[Start of section]

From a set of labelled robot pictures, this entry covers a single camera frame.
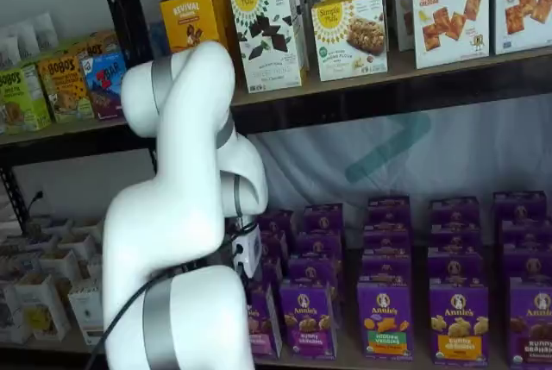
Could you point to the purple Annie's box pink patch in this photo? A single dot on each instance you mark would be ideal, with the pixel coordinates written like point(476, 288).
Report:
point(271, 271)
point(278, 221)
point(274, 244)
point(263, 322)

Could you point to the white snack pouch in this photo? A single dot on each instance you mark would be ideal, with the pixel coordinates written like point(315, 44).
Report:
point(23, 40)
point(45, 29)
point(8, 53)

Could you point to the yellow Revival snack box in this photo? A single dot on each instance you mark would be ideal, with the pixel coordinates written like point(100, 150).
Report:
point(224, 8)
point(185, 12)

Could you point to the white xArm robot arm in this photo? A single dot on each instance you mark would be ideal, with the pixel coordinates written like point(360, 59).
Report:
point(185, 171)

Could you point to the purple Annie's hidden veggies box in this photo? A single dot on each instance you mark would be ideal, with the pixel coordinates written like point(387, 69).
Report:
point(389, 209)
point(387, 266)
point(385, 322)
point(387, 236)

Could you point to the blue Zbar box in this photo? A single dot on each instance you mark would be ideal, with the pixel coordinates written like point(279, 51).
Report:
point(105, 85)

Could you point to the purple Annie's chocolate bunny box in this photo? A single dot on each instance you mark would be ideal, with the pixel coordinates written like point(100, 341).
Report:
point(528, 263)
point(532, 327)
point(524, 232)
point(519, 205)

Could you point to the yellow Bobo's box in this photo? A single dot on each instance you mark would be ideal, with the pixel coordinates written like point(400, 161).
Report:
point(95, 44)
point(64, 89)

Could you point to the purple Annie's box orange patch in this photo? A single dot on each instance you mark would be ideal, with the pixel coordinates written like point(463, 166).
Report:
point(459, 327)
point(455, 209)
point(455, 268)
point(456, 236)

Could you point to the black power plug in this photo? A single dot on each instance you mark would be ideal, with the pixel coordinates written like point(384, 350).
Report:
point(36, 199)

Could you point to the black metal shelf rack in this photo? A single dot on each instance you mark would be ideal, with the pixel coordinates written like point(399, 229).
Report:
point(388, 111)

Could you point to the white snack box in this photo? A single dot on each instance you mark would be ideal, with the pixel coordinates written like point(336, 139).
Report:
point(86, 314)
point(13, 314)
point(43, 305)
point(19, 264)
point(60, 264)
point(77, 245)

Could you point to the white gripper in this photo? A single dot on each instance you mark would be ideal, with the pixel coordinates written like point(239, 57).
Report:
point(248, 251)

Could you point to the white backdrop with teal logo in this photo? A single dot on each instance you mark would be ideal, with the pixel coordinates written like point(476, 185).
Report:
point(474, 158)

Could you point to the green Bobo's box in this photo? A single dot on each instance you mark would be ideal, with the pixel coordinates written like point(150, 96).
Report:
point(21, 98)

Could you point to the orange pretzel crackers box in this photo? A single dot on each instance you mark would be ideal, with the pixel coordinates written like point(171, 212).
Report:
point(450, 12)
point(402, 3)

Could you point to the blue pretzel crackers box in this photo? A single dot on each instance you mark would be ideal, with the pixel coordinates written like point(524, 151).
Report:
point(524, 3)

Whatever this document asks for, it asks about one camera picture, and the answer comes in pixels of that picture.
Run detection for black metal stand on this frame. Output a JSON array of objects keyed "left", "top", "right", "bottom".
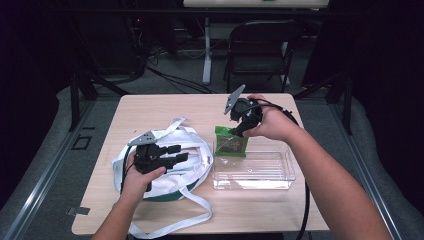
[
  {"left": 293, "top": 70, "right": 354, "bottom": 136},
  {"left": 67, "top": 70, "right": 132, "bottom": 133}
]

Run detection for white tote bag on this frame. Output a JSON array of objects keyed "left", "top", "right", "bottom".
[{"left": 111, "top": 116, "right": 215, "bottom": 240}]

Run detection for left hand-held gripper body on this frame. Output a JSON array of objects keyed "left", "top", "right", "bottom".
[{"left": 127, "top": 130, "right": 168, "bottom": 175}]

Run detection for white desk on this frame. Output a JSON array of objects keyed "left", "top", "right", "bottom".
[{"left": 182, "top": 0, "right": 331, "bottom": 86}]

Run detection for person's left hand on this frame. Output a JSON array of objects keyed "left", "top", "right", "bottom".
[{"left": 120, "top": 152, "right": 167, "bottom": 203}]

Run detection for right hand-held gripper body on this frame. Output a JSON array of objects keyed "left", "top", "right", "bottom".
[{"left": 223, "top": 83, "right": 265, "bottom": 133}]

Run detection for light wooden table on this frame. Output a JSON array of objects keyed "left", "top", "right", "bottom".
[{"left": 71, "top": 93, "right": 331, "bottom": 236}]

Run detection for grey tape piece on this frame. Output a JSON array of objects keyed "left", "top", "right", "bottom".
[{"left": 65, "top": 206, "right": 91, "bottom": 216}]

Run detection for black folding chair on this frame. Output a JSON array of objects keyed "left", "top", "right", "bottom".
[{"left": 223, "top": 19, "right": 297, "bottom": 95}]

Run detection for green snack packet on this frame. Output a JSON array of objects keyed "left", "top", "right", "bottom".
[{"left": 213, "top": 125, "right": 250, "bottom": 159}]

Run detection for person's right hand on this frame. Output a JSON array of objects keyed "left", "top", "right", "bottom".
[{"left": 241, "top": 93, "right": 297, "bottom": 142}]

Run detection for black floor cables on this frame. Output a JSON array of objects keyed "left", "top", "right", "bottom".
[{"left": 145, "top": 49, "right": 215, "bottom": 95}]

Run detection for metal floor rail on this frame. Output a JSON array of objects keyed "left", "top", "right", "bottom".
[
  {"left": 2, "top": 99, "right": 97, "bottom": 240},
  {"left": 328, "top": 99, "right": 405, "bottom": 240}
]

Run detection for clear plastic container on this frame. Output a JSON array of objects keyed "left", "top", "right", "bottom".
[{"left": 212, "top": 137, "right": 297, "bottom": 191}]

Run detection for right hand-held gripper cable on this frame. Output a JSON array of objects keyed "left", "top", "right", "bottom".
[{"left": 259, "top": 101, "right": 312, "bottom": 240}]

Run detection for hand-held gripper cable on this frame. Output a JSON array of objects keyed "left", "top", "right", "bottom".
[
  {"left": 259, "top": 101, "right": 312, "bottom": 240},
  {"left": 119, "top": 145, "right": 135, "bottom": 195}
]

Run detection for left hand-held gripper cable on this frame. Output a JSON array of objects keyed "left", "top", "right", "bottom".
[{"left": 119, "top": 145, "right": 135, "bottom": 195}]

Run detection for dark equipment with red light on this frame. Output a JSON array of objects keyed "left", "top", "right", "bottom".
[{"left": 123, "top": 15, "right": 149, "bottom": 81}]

[End of section]

### [Work order]
Output only an exact transcription of the lines above from the one with "Could you point to the white snack pouch" up to and including the one with "Could you point to the purple Annie's hidden".

### [Exercise result]
Could you point to the white snack pouch in this photo? A single dot on each instance you mark would be ideal, with the pixel coordinates written like point(315, 44).
Report:
point(23, 40)
point(45, 29)
point(8, 53)

Could you point to the yellow Revival snack box in this photo? A single dot on each instance you mark would be ideal, with the pixel coordinates written like point(100, 150).
Report:
point(224, 8)
point(185, 12)

Could you point to the white xArm robot arm in this photo? A single dot on each instance you mark would be ideal, with the pixel coordinates written like point(360, 59).
Report:
point(185, 171)

Could you point to the purple Annie's hidden veggies box in this photo? A single dot on each instance you mark would be ideal, with the pixel coordinates written like point(387, 69).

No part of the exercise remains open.